I demanded to stay by his side.

"How many of them were like me, Apex?"

He paused halfway past me, mere feet from the back door.

"I don't remember."


"You stupid fuck!"

Burnout hurled fresh obscenities and a ball of green fire at the iron person, exploding into violent, white-hot flames as it hit. They didn't even seem to notice, shoulders slowly melting, just staring at the crystal as it glowed with purple energy, swirling inside it, brighter and brighter. It rattled, clattering on the concrete, vibrating with power.

Vines erupted from it, whips made of corded muscle or bone, grasping, reaching. It looked like roots growing in ultra fast-forward, the tentacles lashing out, growing thicker and denser with every breath, dragging the crystal towards the last standing Ninny…

Who blasted it again, sending the ball of light in their chest spinning, diminishing with each spiraling beam that hit the core of what had been and was rapidly becoming Apex. The crystal soaked in the energy, absorbing it, growing its meat shell even faster until… my baby, whole and restored and royally fucking pissed, stood in front of the wannabe Slaughterhouse.

His crystal, now just jutting out at the peak of the arch of his back, still glowed a brilliant, eye-searing purple, but so did his eyes, and his mouth, and it was open wider than I'd ever seen it, the light growing brighter and brighter until—

A tightly-focused double-helix of purple beams erupted with a roar like a volcano erupting, washing over the imposter, the failure, the would-be king. They were gone, nothing but ash. So was the stack of crates behind them, and the concrete wall behind those, and half of the fake or stolen news van behind that, rapidly crumbling to dust.

The beam ended. The glowing faded. He was breathing hard, whole body quaking with the motion, like tectonic plates. And then his head turned towards me, and…

Black Goat let out a high-pitched scream as he was grabbed and carried across the thirty foot leap to my side, placed gently where—I hadn't even realized I'd fallen, but he was there, hand on my stomach, his whole body shaking, eyes wide. I looked down to see a nose and a mouth, roughly smeared over my wound, now peeling off—

I looked up instead at Apex, stronger than death, the most beautiful monster…

The purple glow had dimmed, his spine crystal no longer swirling with those disintegrating energies, but when he looked back down at me, his eyes had a more purple tint, and the occasional jolts of lightning that coursed over his waving fur had a matching hue. He growled, low in his throat, a purring satisfaction I'd only rarely seen in the midst of the afterglow, and said…

"I'm not done with you yet."


"What if I'm not done with you yet, motherfucker!?"

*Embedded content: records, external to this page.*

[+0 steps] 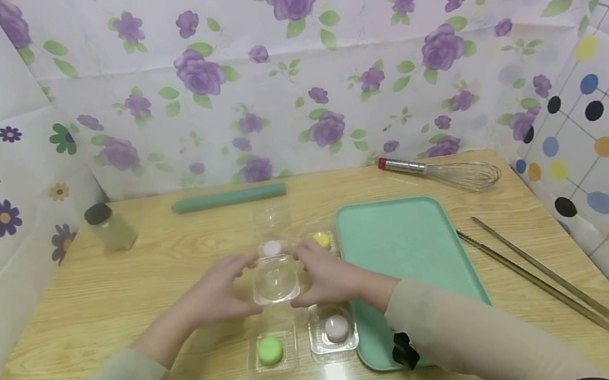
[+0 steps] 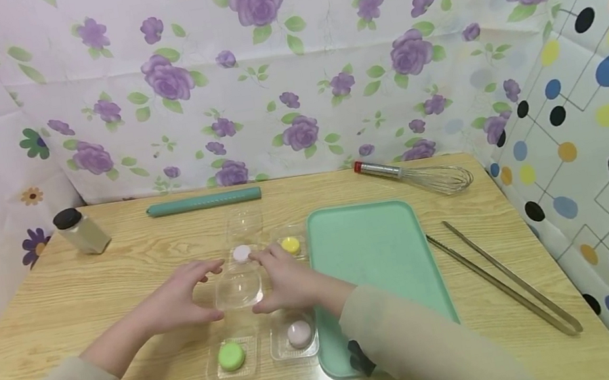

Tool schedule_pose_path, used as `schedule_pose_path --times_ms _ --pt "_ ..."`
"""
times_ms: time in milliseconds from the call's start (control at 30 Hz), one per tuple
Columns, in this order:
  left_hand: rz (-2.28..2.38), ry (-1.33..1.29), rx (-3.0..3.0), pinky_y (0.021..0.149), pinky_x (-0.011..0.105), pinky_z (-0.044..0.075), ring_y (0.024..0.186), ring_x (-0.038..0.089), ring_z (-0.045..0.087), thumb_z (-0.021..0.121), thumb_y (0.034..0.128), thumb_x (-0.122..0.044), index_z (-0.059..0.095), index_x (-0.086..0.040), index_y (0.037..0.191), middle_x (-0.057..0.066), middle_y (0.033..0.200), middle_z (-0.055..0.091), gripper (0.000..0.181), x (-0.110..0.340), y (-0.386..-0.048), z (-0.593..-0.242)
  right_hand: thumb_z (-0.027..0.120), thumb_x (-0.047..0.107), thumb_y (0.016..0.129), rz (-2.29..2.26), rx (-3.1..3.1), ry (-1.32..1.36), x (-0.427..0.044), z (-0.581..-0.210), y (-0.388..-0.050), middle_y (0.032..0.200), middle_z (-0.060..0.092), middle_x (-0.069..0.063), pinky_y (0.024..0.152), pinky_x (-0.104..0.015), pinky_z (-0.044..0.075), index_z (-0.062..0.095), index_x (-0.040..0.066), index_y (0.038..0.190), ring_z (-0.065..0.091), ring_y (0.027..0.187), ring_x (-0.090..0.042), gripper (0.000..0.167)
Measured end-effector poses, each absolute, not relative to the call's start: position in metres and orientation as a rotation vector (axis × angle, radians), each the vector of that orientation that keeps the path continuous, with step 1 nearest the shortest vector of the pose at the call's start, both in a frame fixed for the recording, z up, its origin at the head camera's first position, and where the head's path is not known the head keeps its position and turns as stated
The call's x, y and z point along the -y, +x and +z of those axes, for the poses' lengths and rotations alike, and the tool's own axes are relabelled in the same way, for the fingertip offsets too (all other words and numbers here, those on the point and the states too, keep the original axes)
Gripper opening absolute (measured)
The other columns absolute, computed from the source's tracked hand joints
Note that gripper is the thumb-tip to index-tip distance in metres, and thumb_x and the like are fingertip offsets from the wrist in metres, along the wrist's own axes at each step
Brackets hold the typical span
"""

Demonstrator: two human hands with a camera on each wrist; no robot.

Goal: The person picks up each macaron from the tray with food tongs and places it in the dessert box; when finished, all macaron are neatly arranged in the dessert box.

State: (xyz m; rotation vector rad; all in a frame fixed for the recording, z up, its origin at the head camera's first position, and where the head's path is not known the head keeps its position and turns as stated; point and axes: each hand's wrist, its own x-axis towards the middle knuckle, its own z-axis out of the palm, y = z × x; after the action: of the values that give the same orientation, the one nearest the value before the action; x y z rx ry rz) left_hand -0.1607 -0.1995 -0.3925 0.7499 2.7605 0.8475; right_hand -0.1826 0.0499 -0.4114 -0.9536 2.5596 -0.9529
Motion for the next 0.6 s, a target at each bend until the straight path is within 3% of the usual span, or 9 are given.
schedule_pose_path --times_ms 233,600 --pt "0.839 0.785 -2.802 0.093 0.051 0.041 0.112 0.028 0.048 0.085 0.0631 -0.032 0.038 -0.009 0.142 0.006 0.128 0.05 0.095 0.1917 -0.1593 -0.392 0.08 0.032 0.07 -0.98 -2.554 -0.939 -0.0509 -0.408 -0.1824 0.125 0.036 -0.009 0.086 -0.032 0.045 0.034 0.008 0.14 0.044 0.11 -0.019 0.088" --pt "0.843 0.857 -2.879 0.09 0.048 0.042 0.105 0.028 0.049 0.087 0.0562 -0.032 0.05 -0.002 0.127 0.01 0.118 0.054 0.085 0.1898 -0.1585 -0.3934 0.081 0.033 0.07 -0.979 -2.551 -0.983 -0.0511 -0.409 -0.1812 0.126 0.037 -0.007 0.084 -0.029 0.046 0.032 0.01 0.142 0.045 0.107 -0.019 0.09"
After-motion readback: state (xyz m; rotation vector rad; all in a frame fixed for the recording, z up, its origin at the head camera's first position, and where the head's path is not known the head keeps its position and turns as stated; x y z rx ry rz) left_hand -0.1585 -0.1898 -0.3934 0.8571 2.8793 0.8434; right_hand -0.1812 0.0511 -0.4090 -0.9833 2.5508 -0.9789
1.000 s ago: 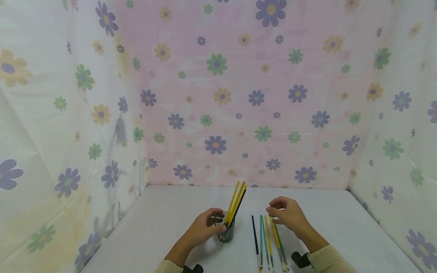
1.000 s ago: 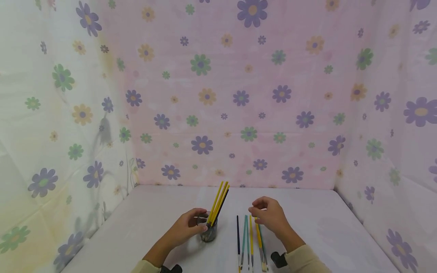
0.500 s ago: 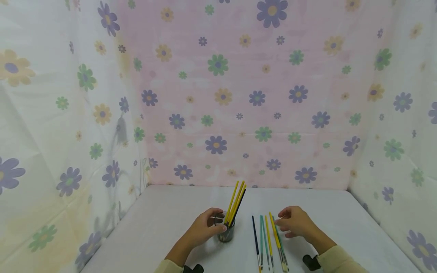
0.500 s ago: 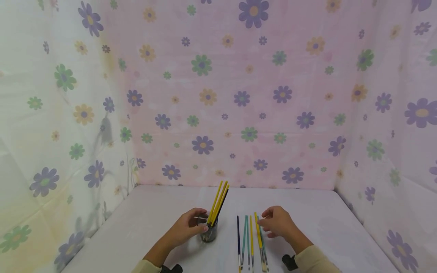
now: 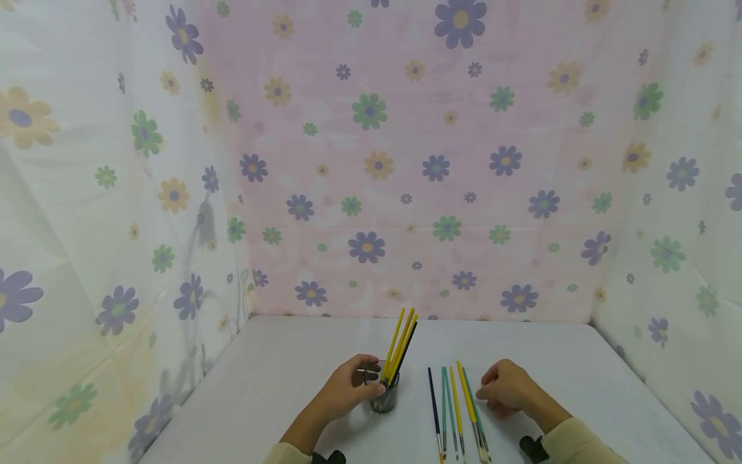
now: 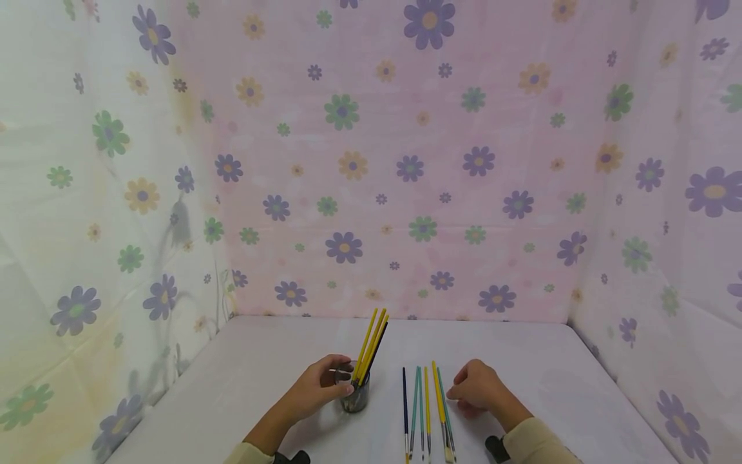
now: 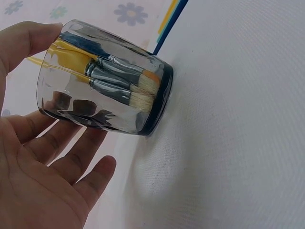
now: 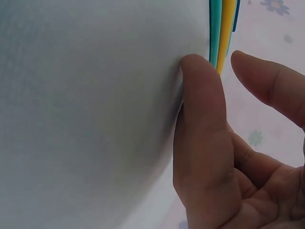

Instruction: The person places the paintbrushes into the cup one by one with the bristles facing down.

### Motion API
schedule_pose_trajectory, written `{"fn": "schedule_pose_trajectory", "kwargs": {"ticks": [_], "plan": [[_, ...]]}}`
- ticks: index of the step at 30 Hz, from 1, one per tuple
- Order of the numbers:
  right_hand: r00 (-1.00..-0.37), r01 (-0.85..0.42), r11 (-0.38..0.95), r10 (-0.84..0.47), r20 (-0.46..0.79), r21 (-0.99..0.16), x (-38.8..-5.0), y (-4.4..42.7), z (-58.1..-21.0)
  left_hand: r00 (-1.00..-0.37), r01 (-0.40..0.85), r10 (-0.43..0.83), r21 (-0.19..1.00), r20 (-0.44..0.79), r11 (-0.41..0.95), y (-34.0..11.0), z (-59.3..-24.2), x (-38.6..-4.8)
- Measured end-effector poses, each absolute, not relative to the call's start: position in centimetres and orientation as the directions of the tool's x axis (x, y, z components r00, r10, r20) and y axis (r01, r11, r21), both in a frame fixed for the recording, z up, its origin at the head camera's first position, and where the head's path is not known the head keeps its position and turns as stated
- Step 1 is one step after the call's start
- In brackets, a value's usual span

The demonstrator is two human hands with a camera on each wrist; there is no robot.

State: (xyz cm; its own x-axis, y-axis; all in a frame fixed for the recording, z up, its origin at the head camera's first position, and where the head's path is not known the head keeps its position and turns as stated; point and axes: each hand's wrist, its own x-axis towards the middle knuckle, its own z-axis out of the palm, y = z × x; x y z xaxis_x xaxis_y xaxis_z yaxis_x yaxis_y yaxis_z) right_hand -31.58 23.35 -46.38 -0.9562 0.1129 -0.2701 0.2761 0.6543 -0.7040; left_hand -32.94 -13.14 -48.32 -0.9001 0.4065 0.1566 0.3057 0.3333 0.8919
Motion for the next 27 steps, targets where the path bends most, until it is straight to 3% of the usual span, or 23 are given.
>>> {"fn": "schedule_pose_trajectory", "kwargs": {"ticks": [27], "plan": [[-0.973,0.209,0.724,0.086,-0.215,-0.657,-31.6,20.1,-46.8,-0.909,0.279,0.394,0.899,0.134,0.337,-13.1,-48.3,-32.8]]}}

He had opened the door, the headlights of following cars lighting him in profile, filtering through the crystals on his back, cloudy skies framed around him. One of his hands rested on the closed door, the last thing keeping him from falling through, out of the trailer. Away.

Birds cawed angrily at him from their perches inside the trailer, loud, accusing.

He let loose another buried growl, its meaning irritatingly unclear. Without turning, he said, "There will always be a place for you here. With the band."

And then he was gone, leaving me naked and cold on our—his—bed, only the sound of panicked honking and the screech of tires following in his wake.